Et puis enfin il y a le cadre juridique du droit de l’information et de la propriété intellectuelle, qui ne prend pas assez en compte en France les intérêts et les besoins de l’ESR (ceux de la Culture ne sont pas moins légitimes, mais ils ne peuvent être les seuls qui vaillent) : l’exception enseignement et recherche de la loi DADVSI (droit d’auteur et droits voisins dans la société de l’information) par exemple, étique et inutilement restrictive, n’offre pas le cadre approprié au développement d’une science (et d’une pédagogie) intégrant le numérique. Autre exemple : plusieurs acteurs de l’ESR comme l’ADBU et Couperin sont récemment intervenus devant le CSPLA pour convaincre de la nécessité que la loi vienne reconnaître l’innocuité de la pratique du TDM pour les éditeurs de contenus, et le formidable potentiel qu’elle recèle pour la recherche, l’innovation, et la compétitivité nationale. Ces questions juridiques sont cruciales. Et liées à l’enjeu autour des données, on le voit avec l’exemple du TDM. Tout comme l’indépendance du système d’évaluation et de pilotage de la recherche dépend de la maîtrise de données de qualité qu’on ne peut faire correctement parler que si elles sont correctement construites (et que l’on sait comment). Pas de pilotage scientifique efficace par exemple sans référentiels de qualité (celui des publications, celui des auteurs, celui des laboratoires, etc.).
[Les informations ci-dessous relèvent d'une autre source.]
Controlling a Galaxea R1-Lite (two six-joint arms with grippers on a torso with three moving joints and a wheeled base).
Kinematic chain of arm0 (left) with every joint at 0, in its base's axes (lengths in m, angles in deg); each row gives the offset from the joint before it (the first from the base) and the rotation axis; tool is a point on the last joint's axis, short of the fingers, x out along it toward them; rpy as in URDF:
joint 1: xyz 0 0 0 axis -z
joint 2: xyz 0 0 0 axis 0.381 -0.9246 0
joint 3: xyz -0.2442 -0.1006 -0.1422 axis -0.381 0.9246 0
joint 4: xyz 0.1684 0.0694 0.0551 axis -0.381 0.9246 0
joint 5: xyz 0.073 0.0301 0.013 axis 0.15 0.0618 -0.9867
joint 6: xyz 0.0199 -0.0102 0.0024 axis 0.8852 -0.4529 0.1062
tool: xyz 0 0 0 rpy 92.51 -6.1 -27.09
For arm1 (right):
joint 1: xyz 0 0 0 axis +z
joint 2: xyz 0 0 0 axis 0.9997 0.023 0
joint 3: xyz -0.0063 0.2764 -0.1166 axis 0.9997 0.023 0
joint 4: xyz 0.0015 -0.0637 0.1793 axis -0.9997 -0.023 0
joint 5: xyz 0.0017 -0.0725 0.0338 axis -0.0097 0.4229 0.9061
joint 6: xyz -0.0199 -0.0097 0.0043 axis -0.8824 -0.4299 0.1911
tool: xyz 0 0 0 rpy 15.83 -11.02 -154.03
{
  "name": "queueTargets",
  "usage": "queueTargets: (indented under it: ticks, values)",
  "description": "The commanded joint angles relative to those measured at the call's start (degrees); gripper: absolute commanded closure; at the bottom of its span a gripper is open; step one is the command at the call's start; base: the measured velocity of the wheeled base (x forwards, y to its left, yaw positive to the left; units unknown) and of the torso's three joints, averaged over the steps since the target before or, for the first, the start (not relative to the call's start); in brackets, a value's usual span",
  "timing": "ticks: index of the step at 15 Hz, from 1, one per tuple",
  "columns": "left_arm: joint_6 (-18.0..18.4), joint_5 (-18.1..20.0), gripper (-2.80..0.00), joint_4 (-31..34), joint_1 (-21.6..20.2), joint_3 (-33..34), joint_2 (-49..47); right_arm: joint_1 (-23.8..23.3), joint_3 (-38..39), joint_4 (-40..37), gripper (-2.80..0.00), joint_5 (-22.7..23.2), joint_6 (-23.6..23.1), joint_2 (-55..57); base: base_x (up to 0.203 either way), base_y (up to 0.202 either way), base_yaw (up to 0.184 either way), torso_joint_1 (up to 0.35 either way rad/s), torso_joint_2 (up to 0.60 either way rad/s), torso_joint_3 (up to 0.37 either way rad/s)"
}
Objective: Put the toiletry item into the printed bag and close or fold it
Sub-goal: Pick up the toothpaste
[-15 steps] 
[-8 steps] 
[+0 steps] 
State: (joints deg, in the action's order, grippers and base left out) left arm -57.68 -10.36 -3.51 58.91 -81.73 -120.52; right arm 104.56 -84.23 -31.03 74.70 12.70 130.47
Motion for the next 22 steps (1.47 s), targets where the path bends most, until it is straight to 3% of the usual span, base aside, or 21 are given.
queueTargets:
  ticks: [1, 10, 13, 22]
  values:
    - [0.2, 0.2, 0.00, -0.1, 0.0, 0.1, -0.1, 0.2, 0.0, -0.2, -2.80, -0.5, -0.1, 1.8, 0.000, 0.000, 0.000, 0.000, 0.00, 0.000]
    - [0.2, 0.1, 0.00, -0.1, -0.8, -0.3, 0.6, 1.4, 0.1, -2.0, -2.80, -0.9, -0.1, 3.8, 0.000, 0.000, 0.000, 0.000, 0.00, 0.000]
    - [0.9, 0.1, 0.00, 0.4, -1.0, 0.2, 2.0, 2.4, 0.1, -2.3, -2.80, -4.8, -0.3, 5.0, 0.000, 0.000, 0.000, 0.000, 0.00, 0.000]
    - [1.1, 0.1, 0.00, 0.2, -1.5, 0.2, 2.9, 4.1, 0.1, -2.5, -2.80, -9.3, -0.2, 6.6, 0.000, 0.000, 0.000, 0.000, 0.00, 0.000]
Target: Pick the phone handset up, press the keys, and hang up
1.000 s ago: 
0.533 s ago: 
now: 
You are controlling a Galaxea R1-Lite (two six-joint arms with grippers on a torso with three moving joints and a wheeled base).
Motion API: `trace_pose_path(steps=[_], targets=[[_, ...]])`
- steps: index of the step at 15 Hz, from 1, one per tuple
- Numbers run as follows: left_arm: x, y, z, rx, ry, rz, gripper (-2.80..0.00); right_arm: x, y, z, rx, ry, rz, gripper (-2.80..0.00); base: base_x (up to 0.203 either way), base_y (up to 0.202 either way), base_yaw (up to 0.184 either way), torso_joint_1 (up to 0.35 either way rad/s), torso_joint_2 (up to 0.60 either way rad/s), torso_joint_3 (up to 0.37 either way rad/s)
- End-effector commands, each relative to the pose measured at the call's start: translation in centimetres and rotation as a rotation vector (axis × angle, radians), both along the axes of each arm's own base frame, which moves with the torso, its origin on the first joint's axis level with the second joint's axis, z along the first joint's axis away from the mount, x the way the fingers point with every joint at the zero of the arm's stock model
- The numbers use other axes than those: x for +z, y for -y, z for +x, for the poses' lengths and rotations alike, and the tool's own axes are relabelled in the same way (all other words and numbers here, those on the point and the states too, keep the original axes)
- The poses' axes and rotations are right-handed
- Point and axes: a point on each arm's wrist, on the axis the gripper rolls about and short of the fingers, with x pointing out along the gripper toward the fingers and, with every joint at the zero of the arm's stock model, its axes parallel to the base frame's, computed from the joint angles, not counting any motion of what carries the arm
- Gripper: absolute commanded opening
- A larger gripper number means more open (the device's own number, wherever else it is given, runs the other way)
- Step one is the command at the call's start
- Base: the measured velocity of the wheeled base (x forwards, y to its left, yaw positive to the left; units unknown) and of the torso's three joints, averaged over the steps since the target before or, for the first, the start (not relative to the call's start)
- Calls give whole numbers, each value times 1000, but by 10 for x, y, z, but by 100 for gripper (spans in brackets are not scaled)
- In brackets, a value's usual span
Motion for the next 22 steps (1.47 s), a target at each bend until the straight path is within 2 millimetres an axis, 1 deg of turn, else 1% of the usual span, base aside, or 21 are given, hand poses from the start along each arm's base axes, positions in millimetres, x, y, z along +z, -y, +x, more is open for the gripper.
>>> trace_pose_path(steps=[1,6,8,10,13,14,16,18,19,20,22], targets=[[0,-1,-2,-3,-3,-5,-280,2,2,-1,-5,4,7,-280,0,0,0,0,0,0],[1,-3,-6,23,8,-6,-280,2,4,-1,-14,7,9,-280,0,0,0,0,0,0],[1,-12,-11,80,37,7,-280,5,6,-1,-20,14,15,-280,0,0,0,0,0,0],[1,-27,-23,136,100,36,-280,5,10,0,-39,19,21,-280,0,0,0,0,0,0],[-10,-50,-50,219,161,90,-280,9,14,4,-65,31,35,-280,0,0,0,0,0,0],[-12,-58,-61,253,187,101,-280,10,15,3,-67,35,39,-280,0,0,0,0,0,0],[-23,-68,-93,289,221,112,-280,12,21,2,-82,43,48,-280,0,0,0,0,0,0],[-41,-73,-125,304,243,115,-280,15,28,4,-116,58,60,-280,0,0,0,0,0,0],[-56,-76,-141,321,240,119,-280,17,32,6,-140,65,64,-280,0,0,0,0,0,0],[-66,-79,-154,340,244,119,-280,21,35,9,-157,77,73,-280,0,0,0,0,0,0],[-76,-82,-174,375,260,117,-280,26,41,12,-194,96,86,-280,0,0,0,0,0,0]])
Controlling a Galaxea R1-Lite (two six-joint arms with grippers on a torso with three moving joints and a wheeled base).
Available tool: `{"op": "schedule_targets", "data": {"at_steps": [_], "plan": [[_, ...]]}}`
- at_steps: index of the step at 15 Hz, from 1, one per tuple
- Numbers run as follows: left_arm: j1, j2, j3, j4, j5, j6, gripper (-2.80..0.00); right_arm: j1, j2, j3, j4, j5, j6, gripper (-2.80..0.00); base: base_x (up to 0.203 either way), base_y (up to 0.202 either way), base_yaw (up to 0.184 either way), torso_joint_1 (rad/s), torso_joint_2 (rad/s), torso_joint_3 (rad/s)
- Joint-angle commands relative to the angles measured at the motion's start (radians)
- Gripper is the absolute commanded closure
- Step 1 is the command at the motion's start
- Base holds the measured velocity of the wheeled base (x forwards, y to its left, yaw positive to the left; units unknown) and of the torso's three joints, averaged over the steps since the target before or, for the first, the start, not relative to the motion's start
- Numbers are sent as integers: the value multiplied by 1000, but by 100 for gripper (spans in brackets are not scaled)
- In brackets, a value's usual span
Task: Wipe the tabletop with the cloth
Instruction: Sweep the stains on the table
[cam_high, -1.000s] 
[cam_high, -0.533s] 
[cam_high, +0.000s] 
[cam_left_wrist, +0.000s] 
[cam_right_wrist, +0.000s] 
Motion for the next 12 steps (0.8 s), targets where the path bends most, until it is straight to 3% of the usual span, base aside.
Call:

On le voit à travers ces exemples : les professionnels de la documentation et de l’information sont au cœur des enjeux stratégiques de la science d’aujourd’hui. Non qu’ils veuillent piloter la recherche. Le conseil et l’expertise partielle qui est la leur leur suffisent. Aux décideurs de décider. Mais de manière éclairée. Et vite.
Disons-le : on a engagé beaucoup de réformes de structure dans l’ESR ces dernières années, qui ont mobilisé l’essentiel des énergies, à tous les niveaux. Pendant cette période de recomposition, probablement encore inachevée, la révolution numérique n’a pas marqué le pas. Il est temps de cesser de considérer les questions qu’elle soulève d’un point de vue purement technique, ou sous le seul angle des outils, pour les réintégrer à la réflexion stratégique, et embrasser plus largement le tableau.
Les données sont le coeur de métier des professionnels de la documentation : il sont prêts à contribuer.
1Modulo, bien entendu les impératifs de la valorisation.